Your objective
Reproduce the whole of the data exactly.

(Exercise input Opens)

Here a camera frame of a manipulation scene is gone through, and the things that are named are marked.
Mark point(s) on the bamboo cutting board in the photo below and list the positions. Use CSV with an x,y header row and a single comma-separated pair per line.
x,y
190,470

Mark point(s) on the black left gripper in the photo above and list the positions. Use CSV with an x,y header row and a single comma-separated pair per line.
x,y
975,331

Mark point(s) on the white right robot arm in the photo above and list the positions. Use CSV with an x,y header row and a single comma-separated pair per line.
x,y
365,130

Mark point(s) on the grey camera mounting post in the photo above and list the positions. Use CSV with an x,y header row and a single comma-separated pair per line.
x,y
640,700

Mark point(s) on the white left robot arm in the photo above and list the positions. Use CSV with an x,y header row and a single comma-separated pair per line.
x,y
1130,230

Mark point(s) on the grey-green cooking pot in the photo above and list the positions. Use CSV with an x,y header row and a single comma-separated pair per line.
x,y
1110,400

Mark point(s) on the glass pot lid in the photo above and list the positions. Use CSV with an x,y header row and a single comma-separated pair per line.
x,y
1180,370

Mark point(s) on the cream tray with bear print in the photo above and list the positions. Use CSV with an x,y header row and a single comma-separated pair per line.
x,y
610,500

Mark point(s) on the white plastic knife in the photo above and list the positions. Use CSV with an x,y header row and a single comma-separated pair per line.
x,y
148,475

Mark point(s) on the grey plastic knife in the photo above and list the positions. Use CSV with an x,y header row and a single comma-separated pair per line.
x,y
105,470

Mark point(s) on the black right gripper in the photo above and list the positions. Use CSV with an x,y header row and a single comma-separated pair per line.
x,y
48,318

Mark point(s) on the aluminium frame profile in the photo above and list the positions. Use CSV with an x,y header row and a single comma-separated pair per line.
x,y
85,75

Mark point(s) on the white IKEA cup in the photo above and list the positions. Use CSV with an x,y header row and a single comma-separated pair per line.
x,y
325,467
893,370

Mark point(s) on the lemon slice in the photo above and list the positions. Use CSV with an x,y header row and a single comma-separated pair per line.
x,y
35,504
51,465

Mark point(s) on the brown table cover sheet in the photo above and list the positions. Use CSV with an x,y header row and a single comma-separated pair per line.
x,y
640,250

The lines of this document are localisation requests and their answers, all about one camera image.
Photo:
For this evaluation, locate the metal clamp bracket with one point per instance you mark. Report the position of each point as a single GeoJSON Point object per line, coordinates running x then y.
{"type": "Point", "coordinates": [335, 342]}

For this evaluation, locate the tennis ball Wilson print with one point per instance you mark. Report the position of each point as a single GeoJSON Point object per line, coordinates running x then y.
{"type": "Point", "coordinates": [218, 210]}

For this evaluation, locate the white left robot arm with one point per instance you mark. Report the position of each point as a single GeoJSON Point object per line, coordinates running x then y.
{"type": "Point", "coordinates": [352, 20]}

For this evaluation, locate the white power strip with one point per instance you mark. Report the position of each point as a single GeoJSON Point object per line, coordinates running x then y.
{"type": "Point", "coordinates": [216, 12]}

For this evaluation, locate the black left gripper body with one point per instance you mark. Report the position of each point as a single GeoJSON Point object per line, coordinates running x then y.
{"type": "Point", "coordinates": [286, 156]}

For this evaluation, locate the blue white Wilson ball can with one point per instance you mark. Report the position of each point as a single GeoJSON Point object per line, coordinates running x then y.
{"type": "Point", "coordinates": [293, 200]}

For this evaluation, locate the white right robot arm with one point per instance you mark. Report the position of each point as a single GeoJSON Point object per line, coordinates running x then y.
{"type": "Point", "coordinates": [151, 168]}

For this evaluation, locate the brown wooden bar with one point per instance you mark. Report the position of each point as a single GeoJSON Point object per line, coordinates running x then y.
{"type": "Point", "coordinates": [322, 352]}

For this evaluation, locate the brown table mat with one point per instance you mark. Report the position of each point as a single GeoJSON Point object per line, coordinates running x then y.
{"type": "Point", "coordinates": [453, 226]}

(Exercise input Closes)

Solution for this task
Here a camera frame of a manipulation scene is gone through, and the things that are named are marked.
Mark point(s) on the bamboo cutting board in the photo below and list the positions. Use CSV with an x,y header row and a single comma-separated pair per line.
x,y
190,470

Mark point(s) on the black left gripper in the photo above and list the positions. Use CSV with an x,y header row and a single comma-separated pair per line.
x,y
975,331

Mark point(s) on the white right robot arm in the photo above and list the positions. Use CSV with an x,y header row and a single comma-separated pair per line.
x,y
365,130

Mark point(s) on the grey camera mounting post in the photo above and list the positions. Use CSV with an x,y header row and a single comma-separated pair per line.
x,y
640,700

Mark point(s) on the white left robot arm in the photo above and list the positions. Use CSV with an x,y header row and a single comma-separated pair per line.
x,y
1130,230

Mark point(s) on the grey-green cooking pot in the photo above and list the positions. Use CSV with an x,y header row and a single comma-separated pair per line.
x,y
1110,400

Mark point(s) on the glass pot lid in the photo above and list the positions. Use CSV with an x,y header row and a single comma-separated pair per line.
x,y
1180,370

Mark point(s) on the cream tray with bear print in the photo above and list the positions. Use CSV with an x,y header row and a single comma-separated pair per line.
x,y
610,500

Mark point(s) on the white plastic knife in the photo above and list the positions. Use CSV with an x,y header row and a single comma-separated pair per line.
x,y
148,475

Mark point(s) on the grey plastic knife in the photo above and list the positions. Use CSV with an x,y header row and a single comma-separated pair per line.
x,y
105,470

Mark point(s) on the black right gripper in the photo above and list the positions. Use CSV with an x,y header row and a single comma-separated pair per line.
x,y
48,318

Mark point(s) on the aluminium frame profile in the photo above and list the positions. Use CSV with an x,y header row and a single comma-separated pair per line.
x,y
85,75

Mark point(s) on the white IKEA cup in the photo above and list the positions. Use CSV with an x,y header row and a single comma-separated pair per line.
x,y
325,467
893,370

Mark point(s) on the lemon slice in the photo above and list the positions. Use CSV with an x,y header row and a single comma-separated pair per line.
x,y
35,504
51,465

Mark point(s) on the brown table cover sheet in the photo above and list the positions. Use CSV with an x,y header row and a single comma-separated pair per line.
x,y
640,250

The lines of this document are localisation requests and their answers, all about one camera image.
Photo:
For this evaluation, locate the metal clamp bracket with one point per instance you mark. Report the position of each point as a single GeoJSON Point object per line, coordinates running x then y.
{"type": "Point", "coordinates": [335, 342]}

For this evaluation, locate the tennis ball Wilson print with one point per instance you mark. Report the position of each point as a single GeoJSON Point object per line, coordinates running x then y.
{"type": "Point", "coordinates": [218, 210]}

For this evaluation, locate the white left robot arm with one point per instance you mark. Report the position of each point as a single GeoJSON Point object per line, coordinates running x then y.
{"type": "Point", "coordinates": [352, 20]}

For this evaluation, locate the white power strip with one point per instance you mark. Report the position of each point as a single GeoJSON Point object per line, coordinates running x then y.
{"type": "Point", "coordinates": [216, 12]}

For this evaluation, locate the black left gripper body with one point per instance you mark. Report the position of each point as a single GeoJSON Point object per line, coordinates running x then y.
{"type": "Point", "coordinates": [286, 156]}

For this evaluation, locate the blue white Wilson ball can with one point per instance you mark. Report the position of each point as a single GeoJSON Point object per line, coordinates running x then y.
{"type": "Point", "coordinates": [293, 200]}

For this evaluation, locate the white right robot arm with one point per instance you mark. Report the position of each point as a single GeoJSON Point object per line, coordinates running x then y.
{"type": "Point", "coordinates": [151, 168]}

For this evaluation, locate the brown wooden bar with one point per instance you mark. Report the position of each point as a single GeoJSON Point object per line, coordinates running x then y.
{"type": "Point", "coordinates": [322, 352]}

For this evaluation, locate the brown table mat with one point per instance you mark. Report the position of each point as a single GeoJSON Point object per line, coordinates running x then y.
{"type": "Point", "coordinates": [453, 226]}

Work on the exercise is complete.